During his one season with the club, Dörflinger played a total of five games for Basel scoring a total of two goals. One of these games were in the Nationalliga A and four were friendly games. He scored both his goals during the test game against FV Lörrach in Maulburg as Basel won 3–0.

Following this, Dörflinger played for the SV Weil before he transferred to newly promoted 2. Bundesliga team SC Freiburg for 1978–79 season. There he was supposed to take over from the promotion hero Wolfgang Schüler, who had moved on to Karlsruher SC. Dörflinger succeeded in doing this, compensating him by scoring 20 goals in 37 matches and thus helping greatly against the relegation of the team.

Dörflinger then moved to MSV Duisburg in the Bundesliga for a price of around DM 450,000. She did not become a regular starter in Duisburg and after six months and just four appearances, he moved on to league competitor Hertha BSC. In his first game, a 3–0 home win over Fortuna Düsseldorf and again just three game days later against Bayer Leverkusen, he scored a brace. At the end of the season, however, it was not enough to keep the team in the league, because Uerdingen had a two goal better difference. After relegation, Uwe Klimaschefski became the new Hertha coach. Under him, Dörflinger only made three appearances, also due to his injury, therefore he returned to Freiburg shortly after the start of the season. Back with SC Freiburg Dörflinger scored a goal in his first appearance with the club, a 4-1 win against Kickers Offenbach. At the end of this season Dörflinger ended his active playing career for health reasons.

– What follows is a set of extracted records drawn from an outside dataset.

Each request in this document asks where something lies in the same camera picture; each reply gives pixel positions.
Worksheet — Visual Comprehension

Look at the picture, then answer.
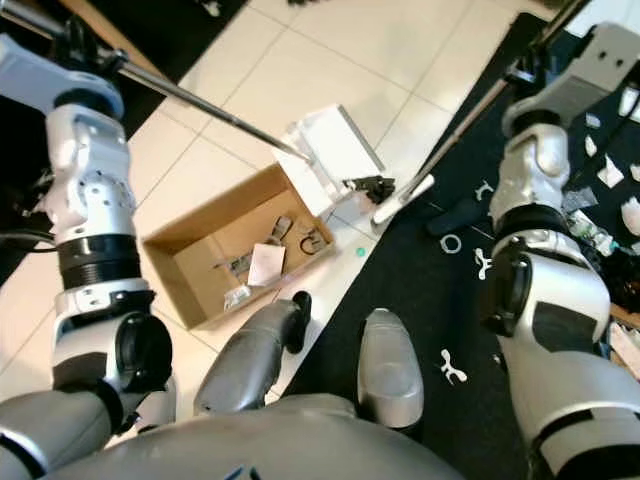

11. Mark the chrome handled white broom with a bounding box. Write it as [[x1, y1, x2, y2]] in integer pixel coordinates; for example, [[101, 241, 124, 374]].
[[370, 0, 592, 227]]

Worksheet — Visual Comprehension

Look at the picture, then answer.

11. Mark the white long handled dustpan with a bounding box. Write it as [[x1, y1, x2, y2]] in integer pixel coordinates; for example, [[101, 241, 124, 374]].
[[0, 8, 389, 217]]

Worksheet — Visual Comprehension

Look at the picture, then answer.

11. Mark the large black floor mat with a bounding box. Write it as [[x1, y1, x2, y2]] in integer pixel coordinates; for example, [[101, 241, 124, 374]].
[[280, 10, 640, 480]]

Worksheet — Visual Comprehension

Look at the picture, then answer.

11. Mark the black oblong pouch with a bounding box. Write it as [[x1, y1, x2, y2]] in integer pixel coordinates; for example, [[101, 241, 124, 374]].
[[425, 198, 482, 237]]

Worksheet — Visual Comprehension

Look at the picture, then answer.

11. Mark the white rounded plastic piece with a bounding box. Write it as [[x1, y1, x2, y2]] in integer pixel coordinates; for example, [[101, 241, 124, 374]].
[[619, 197, 640, 237]]

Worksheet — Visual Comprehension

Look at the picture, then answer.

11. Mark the black tangled small object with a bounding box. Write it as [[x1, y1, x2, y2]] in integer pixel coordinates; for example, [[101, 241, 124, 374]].
[[348, 175, 397, 206]]

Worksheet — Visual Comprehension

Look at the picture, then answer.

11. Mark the white bone shaped clip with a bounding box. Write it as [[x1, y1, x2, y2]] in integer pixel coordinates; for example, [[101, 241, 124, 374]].
[[438, 350, 469, 387], [472, 248, 495, 282]]

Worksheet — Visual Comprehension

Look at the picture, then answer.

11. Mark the open cardboard box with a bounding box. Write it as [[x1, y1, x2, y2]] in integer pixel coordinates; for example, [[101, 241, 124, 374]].
[[142, 163, 337, 331]]

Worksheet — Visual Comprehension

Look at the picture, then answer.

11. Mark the white paper sheet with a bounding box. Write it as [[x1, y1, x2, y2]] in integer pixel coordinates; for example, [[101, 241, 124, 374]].
[[247, 243, 287, 287]]

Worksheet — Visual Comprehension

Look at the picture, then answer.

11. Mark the small clear packet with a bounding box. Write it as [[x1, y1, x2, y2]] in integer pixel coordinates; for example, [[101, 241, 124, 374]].
[[221, 285, 254, 310]]

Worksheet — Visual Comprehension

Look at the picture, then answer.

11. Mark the grey right robot leg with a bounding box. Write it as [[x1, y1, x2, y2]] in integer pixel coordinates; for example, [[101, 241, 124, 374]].
[[357, 308, 425, 432]]

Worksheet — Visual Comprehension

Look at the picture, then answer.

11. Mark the grey robot leg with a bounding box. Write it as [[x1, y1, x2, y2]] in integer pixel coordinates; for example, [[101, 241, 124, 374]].
[[357, 308, 425, 432], [193, 292, 312, 419]]

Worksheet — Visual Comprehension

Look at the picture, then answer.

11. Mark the grey left robot leg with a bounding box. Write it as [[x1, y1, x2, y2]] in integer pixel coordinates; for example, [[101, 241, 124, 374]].
[[193, 292, 312, 419]]

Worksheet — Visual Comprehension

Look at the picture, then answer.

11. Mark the grey robot torso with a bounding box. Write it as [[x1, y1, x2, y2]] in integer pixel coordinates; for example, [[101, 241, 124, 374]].
[[50, 394, 466, 480]]

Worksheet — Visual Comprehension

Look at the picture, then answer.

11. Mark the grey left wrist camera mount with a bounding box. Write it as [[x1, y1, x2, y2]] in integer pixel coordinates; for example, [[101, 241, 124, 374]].
[[0, 35, 103, 113]]

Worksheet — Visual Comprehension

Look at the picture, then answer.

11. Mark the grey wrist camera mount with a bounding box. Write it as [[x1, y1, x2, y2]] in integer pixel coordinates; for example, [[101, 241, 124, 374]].
[[525, 22, 640, 128], [0, 35, 103, 113]]

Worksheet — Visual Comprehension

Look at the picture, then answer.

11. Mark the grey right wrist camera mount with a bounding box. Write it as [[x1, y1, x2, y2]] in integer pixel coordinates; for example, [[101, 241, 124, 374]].
[[525, 22, 640, 128]]

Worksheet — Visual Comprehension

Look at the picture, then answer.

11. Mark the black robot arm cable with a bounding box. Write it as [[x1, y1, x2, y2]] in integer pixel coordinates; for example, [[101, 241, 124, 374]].
[[0, 228, 63, 252]]

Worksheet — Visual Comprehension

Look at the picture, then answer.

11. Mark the grey metal bracket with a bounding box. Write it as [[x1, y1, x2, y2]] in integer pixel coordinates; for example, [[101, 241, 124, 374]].
[[270, 214, 297, 246]]

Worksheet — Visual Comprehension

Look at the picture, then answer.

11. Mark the black coiled cord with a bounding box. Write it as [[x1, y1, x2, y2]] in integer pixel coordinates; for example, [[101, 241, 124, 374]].
[[297, 230, 327, 254]]

Dörflinger died on 4 May 1982 at the age of 27 due to Colorectal cancer.

==Sources==
- Die ersten 125 Jahre. Publisher: Josef Zindel im Friedrich Reinhardt Verlag, Basel. ISBN 978-3-7245-2305-5
- Verein "Basler Fussballarchiv" Homepage
- Harald Tragmann, Harald Voß: Das Hertha Kompendium. 2., überarb. und erw. Auflage. Harald Voß, Berlin 2002, ISBN 3-935759-05-3.
- Jürgen Bitter: Deutschlands Fußball. Das Lexikon. Alle Namen, alle Begriffe in mehr als 14500 Einträgen. Mit Statistiken und Tabellen. Herbig, München 2008, ISBN 978-3-7766-2558-5.